(REQUIRED ACTION) Scan the data below and copy each line where "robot" occurs.

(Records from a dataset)
......
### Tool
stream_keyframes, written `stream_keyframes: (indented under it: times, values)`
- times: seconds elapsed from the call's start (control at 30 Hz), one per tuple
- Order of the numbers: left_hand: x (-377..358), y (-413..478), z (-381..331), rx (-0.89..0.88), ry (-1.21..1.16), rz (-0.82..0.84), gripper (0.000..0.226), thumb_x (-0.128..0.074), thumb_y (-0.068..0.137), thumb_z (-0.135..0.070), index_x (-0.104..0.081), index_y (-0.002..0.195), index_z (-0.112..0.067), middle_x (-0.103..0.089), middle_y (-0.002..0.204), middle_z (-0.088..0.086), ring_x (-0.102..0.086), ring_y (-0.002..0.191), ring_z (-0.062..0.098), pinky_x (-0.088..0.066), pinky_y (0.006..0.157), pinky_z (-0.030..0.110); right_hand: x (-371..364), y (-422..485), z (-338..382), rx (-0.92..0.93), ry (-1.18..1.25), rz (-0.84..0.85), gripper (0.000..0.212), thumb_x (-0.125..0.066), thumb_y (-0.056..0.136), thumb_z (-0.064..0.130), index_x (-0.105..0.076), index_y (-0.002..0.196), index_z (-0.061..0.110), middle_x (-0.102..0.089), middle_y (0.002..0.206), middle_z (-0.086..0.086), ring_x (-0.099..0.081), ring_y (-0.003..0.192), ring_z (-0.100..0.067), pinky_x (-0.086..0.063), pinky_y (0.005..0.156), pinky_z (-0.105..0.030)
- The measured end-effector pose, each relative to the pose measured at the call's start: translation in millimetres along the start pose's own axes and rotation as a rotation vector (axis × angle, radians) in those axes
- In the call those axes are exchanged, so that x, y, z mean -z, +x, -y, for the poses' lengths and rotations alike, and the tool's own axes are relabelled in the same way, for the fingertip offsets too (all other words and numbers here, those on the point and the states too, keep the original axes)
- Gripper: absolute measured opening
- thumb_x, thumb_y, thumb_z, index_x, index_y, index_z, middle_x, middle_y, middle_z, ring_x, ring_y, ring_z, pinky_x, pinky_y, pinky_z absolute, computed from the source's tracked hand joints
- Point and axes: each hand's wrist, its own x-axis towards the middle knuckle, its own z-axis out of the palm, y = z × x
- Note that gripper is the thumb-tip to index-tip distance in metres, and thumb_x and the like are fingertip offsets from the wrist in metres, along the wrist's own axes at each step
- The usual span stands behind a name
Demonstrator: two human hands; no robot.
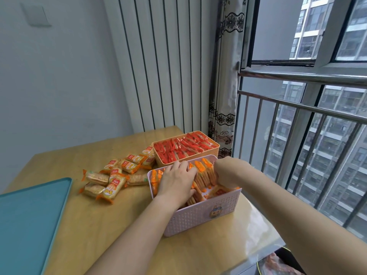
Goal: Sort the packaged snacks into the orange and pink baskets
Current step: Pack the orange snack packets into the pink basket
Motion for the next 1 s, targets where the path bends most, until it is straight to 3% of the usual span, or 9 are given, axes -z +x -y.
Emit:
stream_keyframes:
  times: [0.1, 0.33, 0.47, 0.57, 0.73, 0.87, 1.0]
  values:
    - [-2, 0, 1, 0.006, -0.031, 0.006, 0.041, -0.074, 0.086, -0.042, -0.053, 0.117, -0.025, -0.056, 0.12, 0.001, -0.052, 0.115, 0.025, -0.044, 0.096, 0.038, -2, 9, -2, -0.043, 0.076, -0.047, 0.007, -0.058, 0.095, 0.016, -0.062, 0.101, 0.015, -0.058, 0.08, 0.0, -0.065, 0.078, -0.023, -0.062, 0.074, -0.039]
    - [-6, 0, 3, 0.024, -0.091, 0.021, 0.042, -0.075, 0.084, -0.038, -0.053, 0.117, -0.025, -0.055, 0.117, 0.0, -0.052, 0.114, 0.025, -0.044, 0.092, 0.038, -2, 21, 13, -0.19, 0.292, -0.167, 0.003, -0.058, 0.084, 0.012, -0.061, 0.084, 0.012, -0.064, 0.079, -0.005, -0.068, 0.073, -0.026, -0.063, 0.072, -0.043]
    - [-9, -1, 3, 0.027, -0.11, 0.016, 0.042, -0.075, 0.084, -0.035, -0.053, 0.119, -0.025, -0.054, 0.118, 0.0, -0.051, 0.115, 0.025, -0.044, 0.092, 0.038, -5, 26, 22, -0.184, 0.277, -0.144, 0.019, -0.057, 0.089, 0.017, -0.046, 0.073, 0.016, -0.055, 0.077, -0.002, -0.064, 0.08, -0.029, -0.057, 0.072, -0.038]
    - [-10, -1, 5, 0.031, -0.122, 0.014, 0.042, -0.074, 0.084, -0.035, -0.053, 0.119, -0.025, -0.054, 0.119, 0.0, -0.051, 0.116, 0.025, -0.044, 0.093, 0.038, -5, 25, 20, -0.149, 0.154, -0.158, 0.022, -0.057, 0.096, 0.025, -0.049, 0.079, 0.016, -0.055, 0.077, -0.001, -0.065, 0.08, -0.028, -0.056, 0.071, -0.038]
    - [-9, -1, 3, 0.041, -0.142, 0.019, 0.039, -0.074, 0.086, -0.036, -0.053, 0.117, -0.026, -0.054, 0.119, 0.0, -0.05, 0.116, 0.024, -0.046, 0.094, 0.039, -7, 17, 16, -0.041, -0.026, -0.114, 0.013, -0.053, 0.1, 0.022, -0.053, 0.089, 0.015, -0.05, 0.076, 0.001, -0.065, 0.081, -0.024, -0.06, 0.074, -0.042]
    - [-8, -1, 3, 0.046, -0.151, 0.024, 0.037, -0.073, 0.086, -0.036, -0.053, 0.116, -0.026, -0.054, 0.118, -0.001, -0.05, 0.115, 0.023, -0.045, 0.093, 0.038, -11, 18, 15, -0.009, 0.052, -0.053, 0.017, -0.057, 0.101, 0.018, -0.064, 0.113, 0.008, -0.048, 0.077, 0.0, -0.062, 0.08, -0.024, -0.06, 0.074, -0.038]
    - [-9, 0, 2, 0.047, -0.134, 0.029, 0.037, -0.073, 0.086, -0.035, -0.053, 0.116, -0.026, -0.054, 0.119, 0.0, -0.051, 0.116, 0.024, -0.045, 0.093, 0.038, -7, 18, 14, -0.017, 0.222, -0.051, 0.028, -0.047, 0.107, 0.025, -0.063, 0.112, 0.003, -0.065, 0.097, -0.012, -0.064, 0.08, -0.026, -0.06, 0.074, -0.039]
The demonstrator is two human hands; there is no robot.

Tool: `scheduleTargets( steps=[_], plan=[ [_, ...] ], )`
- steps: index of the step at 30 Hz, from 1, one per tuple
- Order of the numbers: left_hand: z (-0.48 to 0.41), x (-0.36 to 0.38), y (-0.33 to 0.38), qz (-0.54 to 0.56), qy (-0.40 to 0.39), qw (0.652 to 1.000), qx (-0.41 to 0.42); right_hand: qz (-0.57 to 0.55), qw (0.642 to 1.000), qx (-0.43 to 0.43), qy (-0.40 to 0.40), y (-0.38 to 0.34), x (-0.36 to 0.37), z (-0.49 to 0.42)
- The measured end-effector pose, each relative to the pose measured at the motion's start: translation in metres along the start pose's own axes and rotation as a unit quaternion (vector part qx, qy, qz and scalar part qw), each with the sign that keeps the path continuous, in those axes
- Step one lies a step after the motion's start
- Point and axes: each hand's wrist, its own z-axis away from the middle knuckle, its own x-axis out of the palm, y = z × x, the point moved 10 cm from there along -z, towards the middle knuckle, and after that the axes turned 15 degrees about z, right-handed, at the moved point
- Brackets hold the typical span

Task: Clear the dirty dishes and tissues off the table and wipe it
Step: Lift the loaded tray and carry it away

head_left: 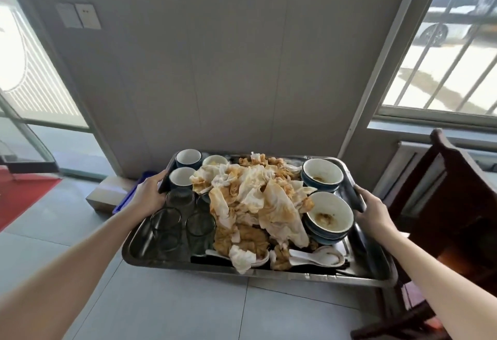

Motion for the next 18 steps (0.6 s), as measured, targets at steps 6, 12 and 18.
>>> scheduleTargets(
  steps=[6,12,18],
  plan=[
    [-0.088,0.015,-0.021,-0.002,0.009,1.0,-0.003,0.01,1.0,0.016,-0.015,-0.008,0.033,-0.076],
    [-0.191,0.036,-0.069,-0.007,0.006,0.999,-0.032,-0.006,0.999,0.042,0.007,-0.01,0.075,-0.14],
    [-0.276,0.057,-0.105,0.012,-0.016,1.0,-0.021,-0.015,0.996,0.089,0.009,-0.007,0.122,-0.197]
  ],
)
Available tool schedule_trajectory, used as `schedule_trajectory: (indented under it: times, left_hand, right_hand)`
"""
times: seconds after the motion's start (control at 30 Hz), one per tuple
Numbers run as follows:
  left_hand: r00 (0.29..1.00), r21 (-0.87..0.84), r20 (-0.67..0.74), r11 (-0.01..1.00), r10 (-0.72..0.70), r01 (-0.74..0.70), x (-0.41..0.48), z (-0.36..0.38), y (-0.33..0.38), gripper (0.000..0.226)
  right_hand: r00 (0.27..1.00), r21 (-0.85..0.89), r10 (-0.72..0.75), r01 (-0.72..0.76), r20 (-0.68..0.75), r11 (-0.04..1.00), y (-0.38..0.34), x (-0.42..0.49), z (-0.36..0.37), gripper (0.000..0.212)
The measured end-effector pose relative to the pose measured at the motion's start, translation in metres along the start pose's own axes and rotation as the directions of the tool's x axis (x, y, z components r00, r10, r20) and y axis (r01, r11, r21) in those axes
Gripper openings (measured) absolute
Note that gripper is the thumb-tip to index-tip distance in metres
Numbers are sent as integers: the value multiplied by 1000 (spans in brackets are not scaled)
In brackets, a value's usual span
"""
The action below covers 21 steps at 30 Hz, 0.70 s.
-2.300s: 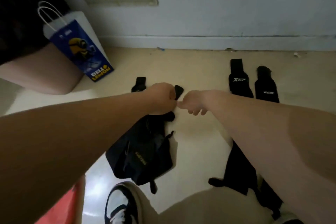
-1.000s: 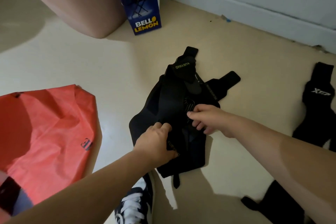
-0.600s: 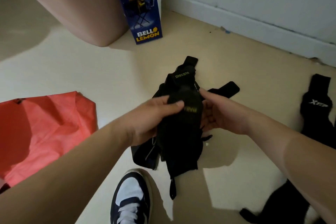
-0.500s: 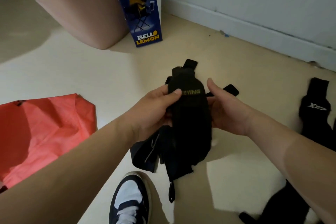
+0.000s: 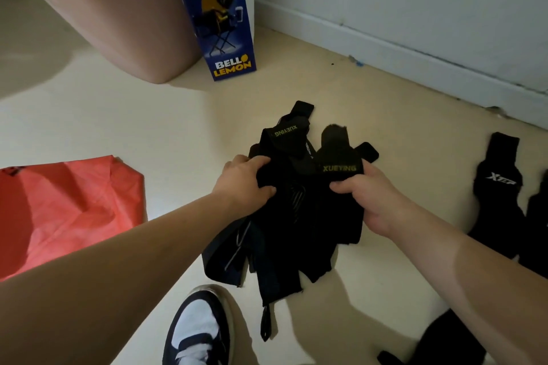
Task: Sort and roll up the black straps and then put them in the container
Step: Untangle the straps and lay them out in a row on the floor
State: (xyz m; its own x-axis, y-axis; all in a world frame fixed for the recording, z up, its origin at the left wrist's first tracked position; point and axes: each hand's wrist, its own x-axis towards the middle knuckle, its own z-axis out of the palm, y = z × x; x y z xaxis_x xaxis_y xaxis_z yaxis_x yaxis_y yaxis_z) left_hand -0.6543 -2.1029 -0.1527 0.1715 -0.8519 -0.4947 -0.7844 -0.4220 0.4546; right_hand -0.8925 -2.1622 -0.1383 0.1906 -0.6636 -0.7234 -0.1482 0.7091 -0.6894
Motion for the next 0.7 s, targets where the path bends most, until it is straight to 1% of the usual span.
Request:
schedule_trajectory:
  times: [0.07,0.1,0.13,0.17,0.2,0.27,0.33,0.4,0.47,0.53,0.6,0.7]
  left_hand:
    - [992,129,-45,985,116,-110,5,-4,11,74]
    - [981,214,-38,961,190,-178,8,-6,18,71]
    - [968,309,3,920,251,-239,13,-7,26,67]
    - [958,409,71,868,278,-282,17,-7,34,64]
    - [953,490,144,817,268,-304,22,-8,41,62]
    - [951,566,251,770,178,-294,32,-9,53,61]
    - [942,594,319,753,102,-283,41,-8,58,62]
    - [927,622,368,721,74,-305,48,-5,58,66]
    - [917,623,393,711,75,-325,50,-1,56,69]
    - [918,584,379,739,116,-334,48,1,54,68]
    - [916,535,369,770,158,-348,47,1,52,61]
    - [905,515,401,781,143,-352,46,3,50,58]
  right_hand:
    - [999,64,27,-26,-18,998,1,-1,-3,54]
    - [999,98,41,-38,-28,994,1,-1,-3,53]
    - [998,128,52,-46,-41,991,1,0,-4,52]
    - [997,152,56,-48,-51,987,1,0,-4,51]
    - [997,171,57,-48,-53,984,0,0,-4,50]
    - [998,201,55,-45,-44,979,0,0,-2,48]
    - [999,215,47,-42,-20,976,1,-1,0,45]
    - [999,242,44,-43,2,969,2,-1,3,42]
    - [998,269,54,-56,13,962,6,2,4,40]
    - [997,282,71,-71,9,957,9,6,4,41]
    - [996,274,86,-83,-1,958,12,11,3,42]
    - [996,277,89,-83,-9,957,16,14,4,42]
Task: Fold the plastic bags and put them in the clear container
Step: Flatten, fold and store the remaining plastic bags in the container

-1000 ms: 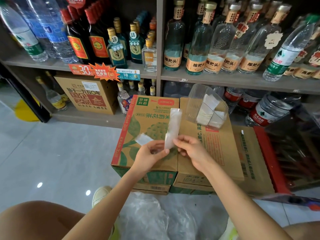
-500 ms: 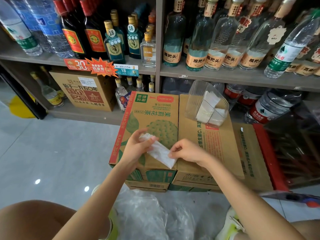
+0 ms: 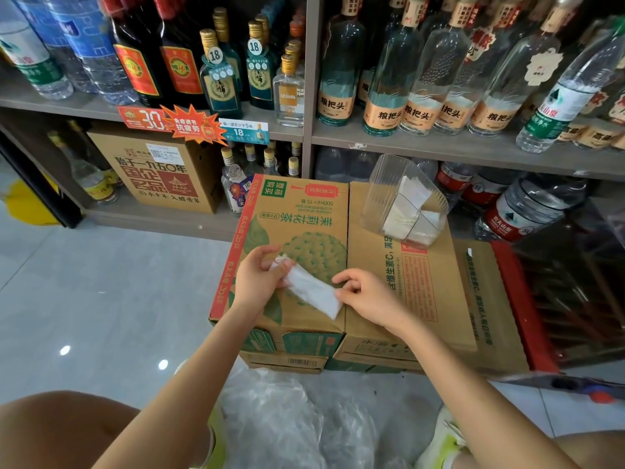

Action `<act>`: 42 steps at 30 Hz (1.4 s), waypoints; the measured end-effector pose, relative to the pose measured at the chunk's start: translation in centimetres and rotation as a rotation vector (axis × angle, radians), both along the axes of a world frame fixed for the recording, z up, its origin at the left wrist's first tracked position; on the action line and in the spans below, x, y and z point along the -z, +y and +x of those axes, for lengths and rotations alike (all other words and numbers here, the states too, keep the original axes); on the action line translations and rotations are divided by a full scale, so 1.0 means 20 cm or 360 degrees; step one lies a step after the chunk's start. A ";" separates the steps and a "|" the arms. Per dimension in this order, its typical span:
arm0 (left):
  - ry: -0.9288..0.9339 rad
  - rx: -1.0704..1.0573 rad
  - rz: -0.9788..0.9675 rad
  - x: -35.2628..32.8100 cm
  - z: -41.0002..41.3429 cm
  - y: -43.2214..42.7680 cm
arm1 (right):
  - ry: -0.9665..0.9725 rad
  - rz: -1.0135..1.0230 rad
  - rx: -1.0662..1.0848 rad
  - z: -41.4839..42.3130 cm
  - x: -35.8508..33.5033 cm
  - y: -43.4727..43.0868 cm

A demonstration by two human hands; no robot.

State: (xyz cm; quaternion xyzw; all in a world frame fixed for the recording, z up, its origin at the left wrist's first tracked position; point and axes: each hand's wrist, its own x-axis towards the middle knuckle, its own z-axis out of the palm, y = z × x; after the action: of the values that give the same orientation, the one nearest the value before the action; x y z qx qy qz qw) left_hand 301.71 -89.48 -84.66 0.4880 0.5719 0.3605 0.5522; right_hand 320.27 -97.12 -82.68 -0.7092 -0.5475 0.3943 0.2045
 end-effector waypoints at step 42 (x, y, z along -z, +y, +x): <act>0.1471 0.1318 0.1462 0.18 -0.06 -0.14 | -0.1163 0.0420 -0.0349 -0.15 0.21 -0.11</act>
State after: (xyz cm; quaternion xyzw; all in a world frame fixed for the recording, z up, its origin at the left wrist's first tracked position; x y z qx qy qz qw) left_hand 300.51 -92.29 -88.36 0.9433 0.3082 0.0854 0.0892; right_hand 317.31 -99.32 -86.86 -0.7076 -0.7026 0.0620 0.0424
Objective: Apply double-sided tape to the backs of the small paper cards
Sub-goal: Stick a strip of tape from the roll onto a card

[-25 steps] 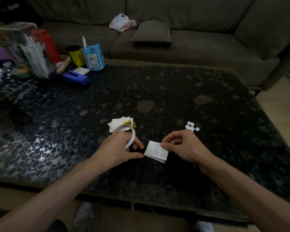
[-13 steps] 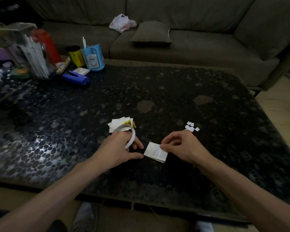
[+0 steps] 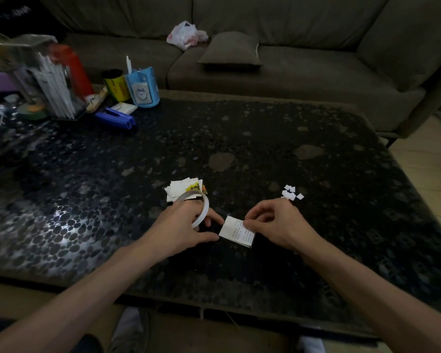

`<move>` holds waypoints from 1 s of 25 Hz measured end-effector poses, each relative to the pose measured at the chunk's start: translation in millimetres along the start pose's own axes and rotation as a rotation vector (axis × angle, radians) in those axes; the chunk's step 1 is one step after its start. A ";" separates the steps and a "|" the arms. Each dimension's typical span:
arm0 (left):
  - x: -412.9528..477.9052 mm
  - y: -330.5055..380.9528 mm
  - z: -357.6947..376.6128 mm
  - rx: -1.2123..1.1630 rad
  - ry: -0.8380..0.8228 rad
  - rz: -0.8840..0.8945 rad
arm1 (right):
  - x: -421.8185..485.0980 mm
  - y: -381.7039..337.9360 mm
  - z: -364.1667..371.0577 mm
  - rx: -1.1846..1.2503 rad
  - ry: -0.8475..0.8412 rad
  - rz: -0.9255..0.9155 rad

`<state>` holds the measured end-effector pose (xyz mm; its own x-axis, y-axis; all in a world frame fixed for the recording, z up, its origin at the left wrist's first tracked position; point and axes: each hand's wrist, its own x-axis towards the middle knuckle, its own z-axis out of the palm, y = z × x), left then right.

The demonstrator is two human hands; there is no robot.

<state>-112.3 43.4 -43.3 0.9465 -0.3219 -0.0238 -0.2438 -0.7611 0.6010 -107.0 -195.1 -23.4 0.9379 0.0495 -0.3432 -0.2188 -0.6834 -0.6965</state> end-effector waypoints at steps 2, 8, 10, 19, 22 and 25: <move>0.0 1.8 0.7 -0.016 -0.013 0.009 | 0.7 0.4 0.3 -0.011 -0.001 -0.005; 1.6 4.1 4.1 -0.007 -0.025 0.026 | 0.5 1.0 1.1 -0.017 0.008 -0.013; 2.6 4.6 4.9 -0.005 -0.009 0.026 | 0.3 0.2 1.1 -0.023 0.014 -0.016; 4.6 4.1 8.0 -0.008 -0.014 0.046 | -2.1 1.1 3.5 -0.072 0.051 -0.064; 5.2 4.8 8.6 -0.009 -0.005 0.059 | -2.3 2.9 6.6 -0.097 0.086 -0.087; 5.5 6.1 8.9 -0.010 0.000 0.057 | -3.5 3.9 11.8 -0.142 0.136 -0.126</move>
<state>-110.5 31.9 -46.9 0.9312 -0.3642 0.0108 -0.2949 -0.7359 0.6095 -114.3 -189.3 -32.3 0.9851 0.0485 -0.1647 -0.0672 -0.7739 -0.6298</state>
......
(EXPECTED OUTPUT)
Demonstrator: two human hands; no robot.
The demonstrator is two human hands; there is no robot.
A demonstration by two human hands; no robot.
The demonstrator is two human hands; there is no robot.

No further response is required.